The move came after Saab announced the latest in a long line of money-raising exercises led by Chief Executive Victor Muller, saying it had arranged the 70 million euros in bridge finance with the help of a Chinese guarantee.
The move was aimed at buying some time as the company, based in Trollhattan in western Sweden, seeks court protection from its creditors.
The 60-year-old carmaker, owned by Dutch-listed Swedish Automobil, has staggered from one crisis to another in the last few months after running out of money. Its production line is halted and it owes money to suppliers and staff.
Bankruptcy decision in weeks
Unionen, which represents 1,100 Saab staff, said the court would take three to five weeks to decide on the bankruptcy application for Saab, which Swedish Automobile, then called Spyker, rescued from closure by General Motors in early 2010.
A smaller white collar union, Ledarna, representing 126 people, also handed in an application. Both organizations say it is the only way to ensure that a state scheme to pay salaries of employees of companies in trouble will be activated.
"We think that this is necessary to secure our members' salaries. Our members have not had their money and so we cannot take everything on trust and hope," Unionen chief lawyer Martin Wastfelt told reporters.

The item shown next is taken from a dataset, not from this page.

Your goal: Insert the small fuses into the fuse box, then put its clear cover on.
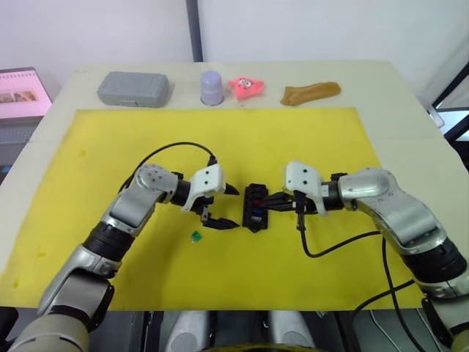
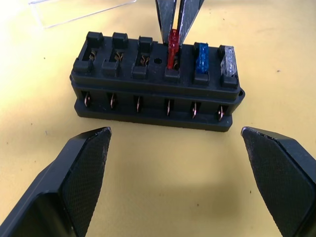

The union stressed the application would be dropped if Saab paid the salaries. If Saab won an appeal to get protection from creditors, the bankruptcy application would also fall, it added. Unionen said it would also cooperate to help Saab win the appeal.
The main blue collar unions have said they would wait with their bankruptcy aplications.
Saab meanwhile confirmed it would appeal a court ruling rejecting its application for protection from creditors while it secures its long-term future and raises short-term financing.
New money 'not enough'
The new money raised by Saab came from a technology licence agreement with a special purpose vehicle, or SPV.
As part of the deal, Chinese car maker Youngman has also signed a technology licence deal with the SPV, providing a guarantee for its payment.
Swedish Automobile said the deal was part of a bridge loan which it intended to repay with proceeds of the 245 million euro equity investment promised by Chinese partners Pangda and Youngman.
That investment still needs permission from the Chinese authorities.
David Tomic, economist at Dutch shareholder group VEB, said the Chinese deal could help to get court support for creditor protection, but was likely not enough.
"This is to show they have done everything possible to get money. This will be ammunition in the court case, but it won't be enough if all the suppliers combined already claim more than 100 million euros in bills," Tomic said.
Muller said last week Saab owes suppliers 150 million euros.
"As a company it is hard to keep alive. If you look at the man (Muller), he has shown in the past (he has tried) to keep a company going using all kinds of tricks," Tomic said. "Muller may still bring in support from somewhere."